- _Action item_: Skip the images and copy each record exactly as written.

(Exercise input)

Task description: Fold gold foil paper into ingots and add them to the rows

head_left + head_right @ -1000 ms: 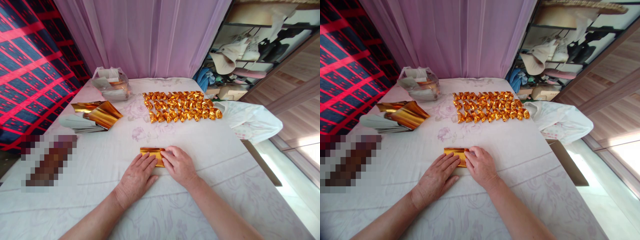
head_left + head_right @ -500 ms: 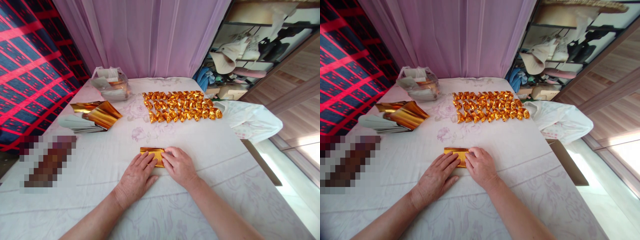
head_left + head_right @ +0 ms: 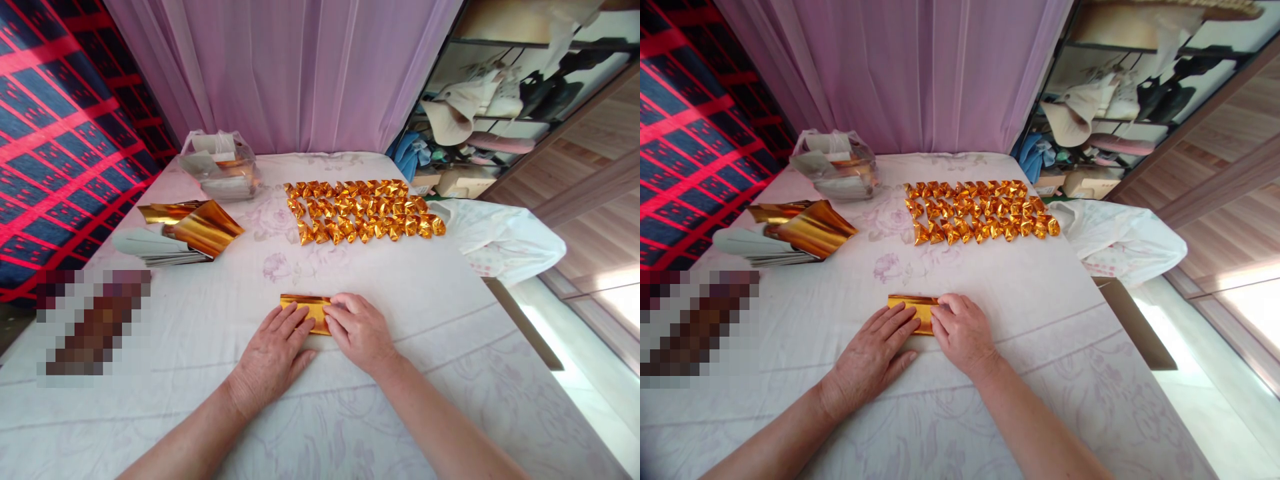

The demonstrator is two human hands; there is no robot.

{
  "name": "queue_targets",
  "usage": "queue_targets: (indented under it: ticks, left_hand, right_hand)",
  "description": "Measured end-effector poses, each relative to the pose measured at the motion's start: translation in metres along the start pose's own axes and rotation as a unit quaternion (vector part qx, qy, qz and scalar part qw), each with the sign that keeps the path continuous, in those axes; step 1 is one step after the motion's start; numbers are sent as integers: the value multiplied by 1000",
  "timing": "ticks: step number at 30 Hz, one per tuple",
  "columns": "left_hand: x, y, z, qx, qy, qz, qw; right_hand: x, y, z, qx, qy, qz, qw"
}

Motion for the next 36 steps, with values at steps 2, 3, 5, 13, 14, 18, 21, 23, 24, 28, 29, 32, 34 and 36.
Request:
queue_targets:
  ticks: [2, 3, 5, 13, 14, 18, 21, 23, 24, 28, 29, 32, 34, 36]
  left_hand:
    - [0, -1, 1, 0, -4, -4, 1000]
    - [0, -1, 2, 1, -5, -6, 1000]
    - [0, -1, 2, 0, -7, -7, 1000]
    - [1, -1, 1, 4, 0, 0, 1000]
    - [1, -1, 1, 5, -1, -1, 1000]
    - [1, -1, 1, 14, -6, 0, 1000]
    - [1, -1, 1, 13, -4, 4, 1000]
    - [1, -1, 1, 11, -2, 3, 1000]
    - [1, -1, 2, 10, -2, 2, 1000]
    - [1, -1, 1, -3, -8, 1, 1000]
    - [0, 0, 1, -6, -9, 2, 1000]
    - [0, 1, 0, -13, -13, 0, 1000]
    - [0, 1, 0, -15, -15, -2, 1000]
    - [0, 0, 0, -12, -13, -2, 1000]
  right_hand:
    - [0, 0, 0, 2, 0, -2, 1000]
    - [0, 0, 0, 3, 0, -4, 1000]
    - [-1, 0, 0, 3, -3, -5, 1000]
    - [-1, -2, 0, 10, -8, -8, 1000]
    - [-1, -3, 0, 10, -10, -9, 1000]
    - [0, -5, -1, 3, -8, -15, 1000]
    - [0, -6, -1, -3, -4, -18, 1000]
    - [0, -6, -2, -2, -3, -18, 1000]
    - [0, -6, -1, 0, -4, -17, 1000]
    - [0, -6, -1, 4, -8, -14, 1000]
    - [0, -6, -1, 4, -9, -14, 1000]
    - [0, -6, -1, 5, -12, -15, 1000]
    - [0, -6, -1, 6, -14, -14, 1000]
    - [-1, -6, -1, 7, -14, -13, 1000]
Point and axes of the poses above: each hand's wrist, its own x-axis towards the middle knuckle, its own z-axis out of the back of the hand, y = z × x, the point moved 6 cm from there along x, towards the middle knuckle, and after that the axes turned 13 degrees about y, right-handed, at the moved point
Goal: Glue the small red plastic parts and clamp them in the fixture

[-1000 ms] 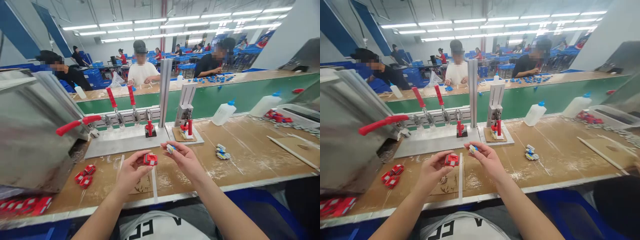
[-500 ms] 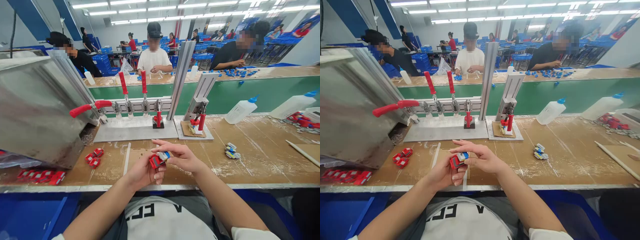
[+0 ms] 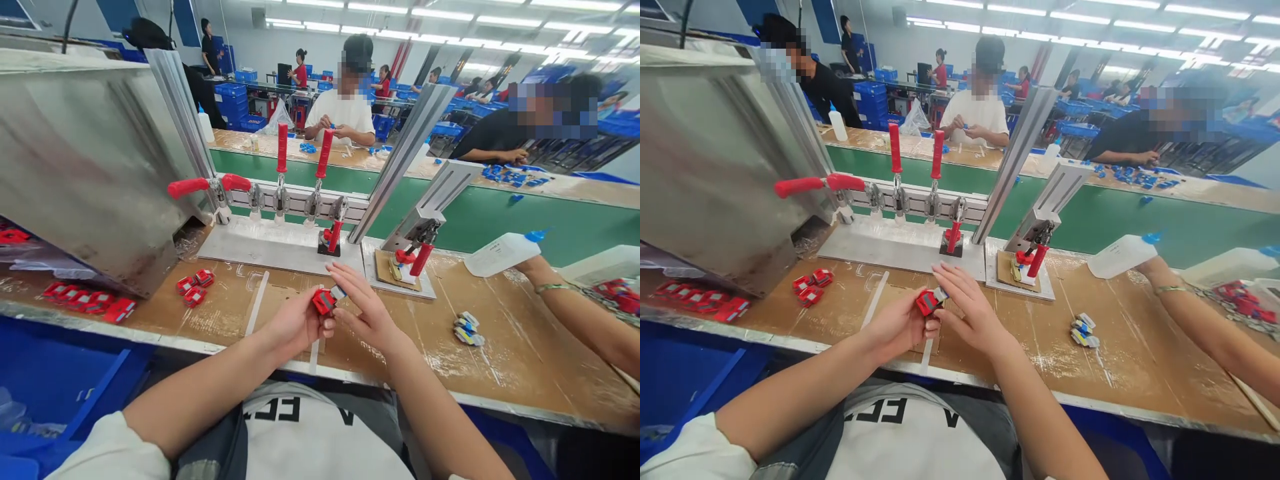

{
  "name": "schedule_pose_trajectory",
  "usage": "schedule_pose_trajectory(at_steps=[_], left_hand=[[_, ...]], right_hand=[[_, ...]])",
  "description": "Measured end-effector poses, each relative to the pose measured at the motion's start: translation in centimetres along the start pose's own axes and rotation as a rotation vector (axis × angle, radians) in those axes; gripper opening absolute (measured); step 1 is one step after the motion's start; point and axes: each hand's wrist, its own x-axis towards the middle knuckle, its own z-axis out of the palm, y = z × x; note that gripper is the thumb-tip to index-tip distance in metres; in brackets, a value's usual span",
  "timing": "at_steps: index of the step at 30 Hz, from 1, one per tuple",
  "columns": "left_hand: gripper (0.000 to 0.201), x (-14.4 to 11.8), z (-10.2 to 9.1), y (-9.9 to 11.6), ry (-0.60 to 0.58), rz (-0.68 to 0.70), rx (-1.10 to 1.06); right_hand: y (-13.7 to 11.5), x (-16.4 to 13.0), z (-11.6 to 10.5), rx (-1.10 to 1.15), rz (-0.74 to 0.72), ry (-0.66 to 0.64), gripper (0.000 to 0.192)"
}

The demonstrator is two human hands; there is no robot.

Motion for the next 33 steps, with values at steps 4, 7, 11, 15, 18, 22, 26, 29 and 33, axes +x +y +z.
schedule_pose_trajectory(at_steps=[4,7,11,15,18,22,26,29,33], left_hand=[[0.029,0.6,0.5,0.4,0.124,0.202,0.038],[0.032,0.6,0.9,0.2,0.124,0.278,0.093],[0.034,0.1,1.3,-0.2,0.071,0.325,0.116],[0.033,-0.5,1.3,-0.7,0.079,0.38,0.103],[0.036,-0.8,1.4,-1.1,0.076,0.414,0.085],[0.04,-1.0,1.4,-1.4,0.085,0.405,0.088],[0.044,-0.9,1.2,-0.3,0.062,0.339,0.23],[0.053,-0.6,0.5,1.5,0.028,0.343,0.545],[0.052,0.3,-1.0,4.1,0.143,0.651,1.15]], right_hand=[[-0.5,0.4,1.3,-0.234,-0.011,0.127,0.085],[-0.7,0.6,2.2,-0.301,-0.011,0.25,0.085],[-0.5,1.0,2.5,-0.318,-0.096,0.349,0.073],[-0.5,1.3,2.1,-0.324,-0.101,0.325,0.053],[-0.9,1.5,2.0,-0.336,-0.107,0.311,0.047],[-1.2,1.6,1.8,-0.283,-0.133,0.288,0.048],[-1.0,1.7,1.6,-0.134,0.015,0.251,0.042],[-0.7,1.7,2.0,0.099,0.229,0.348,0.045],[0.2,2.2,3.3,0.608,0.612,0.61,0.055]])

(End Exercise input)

- _Output for this task_:
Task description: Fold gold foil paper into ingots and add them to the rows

head_left + head_right @ -1000 ms: 
head_left + head_right @ -500 ms: 
head_left + head_right @ +0 ms: 

The demonstrator is two human hands; there is no robot.

{
  "name": "queue_targets",
  "usage": "queue_targets: (indented under it: ticks, left_hand, right_hand)",
  "description": "Measured end-effector poses, each relative to the pose measured at the motion's start: translation in metres along the start pose's own axes and rotation as a unit quaternion (vector part qx, qy, qz and scalar part qw), each with the sign that keeps the path continuous, in those axes; step 1 is one step after the motion's start; numbers are sent as integers: the value multiplied by 1000",
  "timing": "ticks: step number at 30 Hz, one per tuple",
  "columns": "left_hand: x, y, z, qx, qy, qz, qw; right_hand: x, y, z, qx, qy, qz, qw"
}

Motion for the next 36 steps, with values at steps 2, 3, 5, 13, 14, 18, 21, 23, 24, 28, 29, 32, 34 and 36.
Request:
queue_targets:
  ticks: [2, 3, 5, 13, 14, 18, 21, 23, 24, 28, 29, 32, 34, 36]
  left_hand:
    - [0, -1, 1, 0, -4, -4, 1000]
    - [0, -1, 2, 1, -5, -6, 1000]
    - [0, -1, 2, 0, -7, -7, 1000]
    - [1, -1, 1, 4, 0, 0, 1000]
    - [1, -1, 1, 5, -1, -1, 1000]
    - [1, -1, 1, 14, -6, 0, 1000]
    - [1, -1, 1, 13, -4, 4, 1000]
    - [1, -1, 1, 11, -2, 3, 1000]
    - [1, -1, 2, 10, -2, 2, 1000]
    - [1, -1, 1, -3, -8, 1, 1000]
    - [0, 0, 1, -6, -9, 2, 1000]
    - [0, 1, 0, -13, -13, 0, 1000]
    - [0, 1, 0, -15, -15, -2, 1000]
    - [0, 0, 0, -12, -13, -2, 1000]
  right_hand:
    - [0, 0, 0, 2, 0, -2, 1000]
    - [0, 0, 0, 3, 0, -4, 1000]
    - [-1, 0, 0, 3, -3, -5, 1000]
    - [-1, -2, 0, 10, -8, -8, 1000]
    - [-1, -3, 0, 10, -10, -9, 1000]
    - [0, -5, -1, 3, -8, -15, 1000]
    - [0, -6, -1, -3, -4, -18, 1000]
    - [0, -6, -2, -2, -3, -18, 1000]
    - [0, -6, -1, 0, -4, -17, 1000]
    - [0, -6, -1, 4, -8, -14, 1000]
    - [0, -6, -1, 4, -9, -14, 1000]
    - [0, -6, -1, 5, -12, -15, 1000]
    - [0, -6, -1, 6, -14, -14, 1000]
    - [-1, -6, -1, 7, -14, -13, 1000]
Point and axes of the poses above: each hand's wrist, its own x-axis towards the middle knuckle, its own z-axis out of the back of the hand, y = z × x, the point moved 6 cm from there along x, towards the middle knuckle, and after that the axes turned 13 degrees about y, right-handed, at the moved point
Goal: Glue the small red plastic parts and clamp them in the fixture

[-1000 ms] 
[-500 ms] 
[+0 ms] 

{
  "name": "schedule_pose_trajectory",
  "usage": "schedule_pose_trajectory(at_steps=[_], left_hand=[[_, ...]], right_hand=[[_, ...]])",
  "description": "Measured end-effector poses, each relative to the pose measured at the motion's start: translation in centimetres along the start pose's own axes and rotation as a rotation vector (axis × angle, radians) in those axes; gripper opening absolute (measured); step 1 is one step after the motion's start; point and axes: each hand's wrist, its own x-axis towards the middle knuckle, its own z-axis out of the palm, y = z × x; note that gripper is the thumb-tip to index-tip distance in metres; in brackets, a value's usual span",
  "timing": "at_steps: index of the step at 30 Hz, from 1, one per tuple",
  "columns": "left_hand: gripper (0.000 to 0.201), x (-14.4 to 11.8), z (-10.2 to 9.1), y (-9.9 to 11.6), ry (-0.60 to 0.58), rz (-0.68 to 0.70), rx (-1.10 to 1.06); right_hand: y (-13.7 to 11.5), x (-16.4 to 13.0), z (-11.6 to 10.5), rx (-1.10 to 1.15), rz (-0.74 to 0.72), ry (-0.66 to 0.64), gripper (0.000 to 0.192)"
}

The demonstrator is two human hands; there is no robot.

Motion for the next 33 steps, with values at steps 4, 7, 11, 15, 18, 22, 26, 29 and 33, axes +x +y +z.
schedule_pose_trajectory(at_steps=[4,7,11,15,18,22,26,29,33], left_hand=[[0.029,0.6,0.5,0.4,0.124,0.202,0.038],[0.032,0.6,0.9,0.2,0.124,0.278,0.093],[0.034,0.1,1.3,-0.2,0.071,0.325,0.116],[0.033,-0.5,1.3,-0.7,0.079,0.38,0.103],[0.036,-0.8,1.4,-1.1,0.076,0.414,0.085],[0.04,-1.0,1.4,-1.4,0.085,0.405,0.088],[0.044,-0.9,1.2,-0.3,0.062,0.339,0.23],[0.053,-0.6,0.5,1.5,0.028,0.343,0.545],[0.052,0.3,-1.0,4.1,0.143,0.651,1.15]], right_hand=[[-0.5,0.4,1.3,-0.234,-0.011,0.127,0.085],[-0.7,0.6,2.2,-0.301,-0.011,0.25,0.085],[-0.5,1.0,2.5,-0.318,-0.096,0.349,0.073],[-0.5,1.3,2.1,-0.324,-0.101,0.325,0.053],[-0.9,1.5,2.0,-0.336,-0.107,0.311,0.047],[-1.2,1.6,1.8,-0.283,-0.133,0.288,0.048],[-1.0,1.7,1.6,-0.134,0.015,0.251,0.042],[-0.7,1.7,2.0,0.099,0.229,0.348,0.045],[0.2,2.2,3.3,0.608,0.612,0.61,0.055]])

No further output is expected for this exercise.